The vehicle makes an annoying chirping sound in the rear end area when the vehicle moves from the start position up to approx 10 km. The Ford dealer has done lots of work trying to figure where the noise is coming from. Ford of Canada has even given it plenty of advice as well. The dealer made sure everything was tight, checked the tranny, the shocks, yet the chirping sound still exits.
The dealer is frustrated as well and it is saying that the chirping sound is a characteristic of this vehicle and in fact it has heard the same sound in two other new 2011 Ford Escapes on its lot.
I have driven mostly Hondas and Toyotas for the last 20 years and never had someone say that sounds are characteristics of a car. This is my first new Ford. I am not mad at the dealer but I am starting to get upset as the car is in the garage so often lately, trying to resolve this issue.
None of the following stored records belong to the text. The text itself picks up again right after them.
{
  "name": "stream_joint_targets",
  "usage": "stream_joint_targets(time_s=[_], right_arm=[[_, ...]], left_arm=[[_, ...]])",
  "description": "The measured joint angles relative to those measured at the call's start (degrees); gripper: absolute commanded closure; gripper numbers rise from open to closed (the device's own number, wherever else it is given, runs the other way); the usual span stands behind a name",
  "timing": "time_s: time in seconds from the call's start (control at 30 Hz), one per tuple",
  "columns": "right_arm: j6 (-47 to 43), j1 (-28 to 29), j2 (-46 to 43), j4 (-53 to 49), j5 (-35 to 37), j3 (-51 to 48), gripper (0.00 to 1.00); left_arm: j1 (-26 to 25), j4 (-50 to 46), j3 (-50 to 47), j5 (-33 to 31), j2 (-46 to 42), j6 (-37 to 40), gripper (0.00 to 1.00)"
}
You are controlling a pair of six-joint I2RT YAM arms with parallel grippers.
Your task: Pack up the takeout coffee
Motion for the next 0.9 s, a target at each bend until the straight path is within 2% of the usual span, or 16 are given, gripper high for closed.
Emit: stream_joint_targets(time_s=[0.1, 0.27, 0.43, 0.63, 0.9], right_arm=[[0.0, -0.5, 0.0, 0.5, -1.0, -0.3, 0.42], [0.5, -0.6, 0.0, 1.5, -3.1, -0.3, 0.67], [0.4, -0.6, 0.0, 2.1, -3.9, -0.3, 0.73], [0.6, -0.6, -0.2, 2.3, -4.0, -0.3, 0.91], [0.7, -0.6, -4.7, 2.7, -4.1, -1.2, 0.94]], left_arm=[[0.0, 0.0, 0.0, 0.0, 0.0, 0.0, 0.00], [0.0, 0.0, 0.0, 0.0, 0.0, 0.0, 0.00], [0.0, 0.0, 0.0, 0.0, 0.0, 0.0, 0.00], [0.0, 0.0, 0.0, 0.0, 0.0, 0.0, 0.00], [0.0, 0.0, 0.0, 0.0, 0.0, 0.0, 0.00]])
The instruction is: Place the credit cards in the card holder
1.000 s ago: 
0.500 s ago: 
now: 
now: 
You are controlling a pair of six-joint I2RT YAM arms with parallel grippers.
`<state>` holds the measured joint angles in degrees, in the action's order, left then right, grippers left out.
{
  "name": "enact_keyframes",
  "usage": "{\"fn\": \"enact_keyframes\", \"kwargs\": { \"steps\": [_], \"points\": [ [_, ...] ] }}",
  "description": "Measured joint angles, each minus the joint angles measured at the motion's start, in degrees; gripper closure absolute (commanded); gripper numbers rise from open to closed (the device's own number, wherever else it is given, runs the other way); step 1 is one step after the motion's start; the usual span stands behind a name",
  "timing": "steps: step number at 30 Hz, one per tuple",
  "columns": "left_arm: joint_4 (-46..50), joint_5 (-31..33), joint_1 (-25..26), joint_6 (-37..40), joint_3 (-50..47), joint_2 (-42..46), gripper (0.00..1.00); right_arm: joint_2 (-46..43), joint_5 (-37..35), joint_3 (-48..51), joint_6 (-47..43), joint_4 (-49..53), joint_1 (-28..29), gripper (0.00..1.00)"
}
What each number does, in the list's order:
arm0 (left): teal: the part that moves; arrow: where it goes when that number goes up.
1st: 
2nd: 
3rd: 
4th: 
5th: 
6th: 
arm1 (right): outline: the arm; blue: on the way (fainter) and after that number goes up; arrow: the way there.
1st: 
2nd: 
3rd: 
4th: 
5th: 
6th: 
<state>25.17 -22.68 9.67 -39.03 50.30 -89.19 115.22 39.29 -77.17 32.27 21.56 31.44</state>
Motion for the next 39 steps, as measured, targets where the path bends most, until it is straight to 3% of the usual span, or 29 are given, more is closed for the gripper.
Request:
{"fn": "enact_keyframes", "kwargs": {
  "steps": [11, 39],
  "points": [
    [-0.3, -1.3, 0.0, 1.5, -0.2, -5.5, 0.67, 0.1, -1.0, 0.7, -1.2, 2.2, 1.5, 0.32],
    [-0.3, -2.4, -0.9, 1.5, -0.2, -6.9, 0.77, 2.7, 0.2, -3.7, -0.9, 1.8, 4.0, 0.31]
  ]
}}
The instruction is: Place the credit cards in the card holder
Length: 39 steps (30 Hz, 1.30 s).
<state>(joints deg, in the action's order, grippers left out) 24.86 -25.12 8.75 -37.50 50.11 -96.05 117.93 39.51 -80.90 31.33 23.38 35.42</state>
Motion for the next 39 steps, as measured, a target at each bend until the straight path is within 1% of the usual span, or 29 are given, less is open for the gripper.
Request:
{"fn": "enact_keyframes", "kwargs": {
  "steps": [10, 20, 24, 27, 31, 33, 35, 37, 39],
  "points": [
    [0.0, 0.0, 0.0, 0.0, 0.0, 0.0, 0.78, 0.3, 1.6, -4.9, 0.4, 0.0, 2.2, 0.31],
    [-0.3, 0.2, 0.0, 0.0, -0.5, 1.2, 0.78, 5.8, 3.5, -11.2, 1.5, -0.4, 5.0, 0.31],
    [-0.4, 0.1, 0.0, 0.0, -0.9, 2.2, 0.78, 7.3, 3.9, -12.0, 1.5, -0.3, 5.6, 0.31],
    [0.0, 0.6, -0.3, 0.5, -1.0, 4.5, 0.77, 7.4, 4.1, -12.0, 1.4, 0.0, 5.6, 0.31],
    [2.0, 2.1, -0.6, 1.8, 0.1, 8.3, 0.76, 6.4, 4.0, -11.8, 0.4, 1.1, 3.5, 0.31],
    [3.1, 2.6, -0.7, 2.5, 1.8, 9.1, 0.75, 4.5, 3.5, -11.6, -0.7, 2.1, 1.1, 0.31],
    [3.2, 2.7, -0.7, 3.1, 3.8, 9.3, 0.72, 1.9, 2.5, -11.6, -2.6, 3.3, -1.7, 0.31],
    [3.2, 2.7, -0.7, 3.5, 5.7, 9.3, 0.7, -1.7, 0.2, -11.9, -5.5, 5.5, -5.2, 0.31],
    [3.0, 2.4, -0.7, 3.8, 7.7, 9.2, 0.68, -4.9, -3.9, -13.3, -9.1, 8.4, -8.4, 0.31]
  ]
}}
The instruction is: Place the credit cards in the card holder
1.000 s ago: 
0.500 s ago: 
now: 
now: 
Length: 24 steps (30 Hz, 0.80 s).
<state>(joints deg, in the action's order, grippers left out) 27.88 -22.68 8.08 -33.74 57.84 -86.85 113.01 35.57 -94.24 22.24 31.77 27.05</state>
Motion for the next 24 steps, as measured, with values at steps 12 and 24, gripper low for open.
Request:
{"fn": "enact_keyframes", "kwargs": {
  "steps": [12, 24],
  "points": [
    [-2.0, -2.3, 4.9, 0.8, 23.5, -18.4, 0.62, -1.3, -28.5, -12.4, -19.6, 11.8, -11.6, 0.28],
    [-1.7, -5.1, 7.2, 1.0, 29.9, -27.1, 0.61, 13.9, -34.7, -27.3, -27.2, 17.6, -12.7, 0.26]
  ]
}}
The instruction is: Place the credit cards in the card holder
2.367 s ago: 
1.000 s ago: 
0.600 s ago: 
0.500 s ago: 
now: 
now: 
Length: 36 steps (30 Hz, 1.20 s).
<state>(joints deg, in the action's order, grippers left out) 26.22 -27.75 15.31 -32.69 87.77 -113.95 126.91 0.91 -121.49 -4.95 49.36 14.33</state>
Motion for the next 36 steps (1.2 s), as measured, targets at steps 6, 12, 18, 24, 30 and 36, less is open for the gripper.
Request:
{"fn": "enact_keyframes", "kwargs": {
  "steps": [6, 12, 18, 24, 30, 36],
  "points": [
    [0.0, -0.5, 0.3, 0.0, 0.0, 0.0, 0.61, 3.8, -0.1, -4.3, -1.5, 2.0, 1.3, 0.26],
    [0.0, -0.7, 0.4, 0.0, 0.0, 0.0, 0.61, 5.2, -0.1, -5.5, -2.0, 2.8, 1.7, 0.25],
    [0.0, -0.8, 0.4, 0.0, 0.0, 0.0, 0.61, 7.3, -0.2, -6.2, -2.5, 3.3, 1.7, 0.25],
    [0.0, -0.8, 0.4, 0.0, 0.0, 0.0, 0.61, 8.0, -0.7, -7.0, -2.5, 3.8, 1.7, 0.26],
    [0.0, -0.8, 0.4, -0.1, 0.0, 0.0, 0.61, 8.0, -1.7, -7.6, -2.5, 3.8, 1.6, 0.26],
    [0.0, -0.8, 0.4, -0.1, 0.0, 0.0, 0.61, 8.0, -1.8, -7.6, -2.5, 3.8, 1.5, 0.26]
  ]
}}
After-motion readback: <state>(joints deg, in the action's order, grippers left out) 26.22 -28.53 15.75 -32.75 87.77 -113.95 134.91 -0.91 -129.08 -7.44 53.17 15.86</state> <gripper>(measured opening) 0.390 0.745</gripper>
What are my options? Can or will Ford refund me the value of the car or replace it?
Would this be considered for a lemon law refund?
Ultimate fighter not defined by the car he drives
Ford must have made a deal with the special effects department of the Wild Kingdom. Your description of mechanical noises matches up somewhat with Ford's own spin on this.
What you call a chirp; Ford calls a hoot (and not the fun kind of hoot).
I found a manufacturer's bulletin from my good friends at Alldata. The bad news is that your dealer may be right when he identified this as a normal characteristic of this vehicle. The good news is that if you have your dealer apply this service bulletin to your Escape, you might be one of the lucky ones that can pull your SUV out of the aviary.
Take this bulletin - number TSB 09-25-3 - to your dealer for consideration. It will require it to replace the transaxle drive chain, which likely will be covered under warranty. It appears that a harmonic noise develops inside the transaxle and is transmitted through the rear differential unit.
Ford says that this is a normal characteristic of the vehicle and does not affect the transmission or the 4WD function or durability.
I hope this works out for you Ed so you can escape the chirping and hooting that is haunting your SUV (sorry).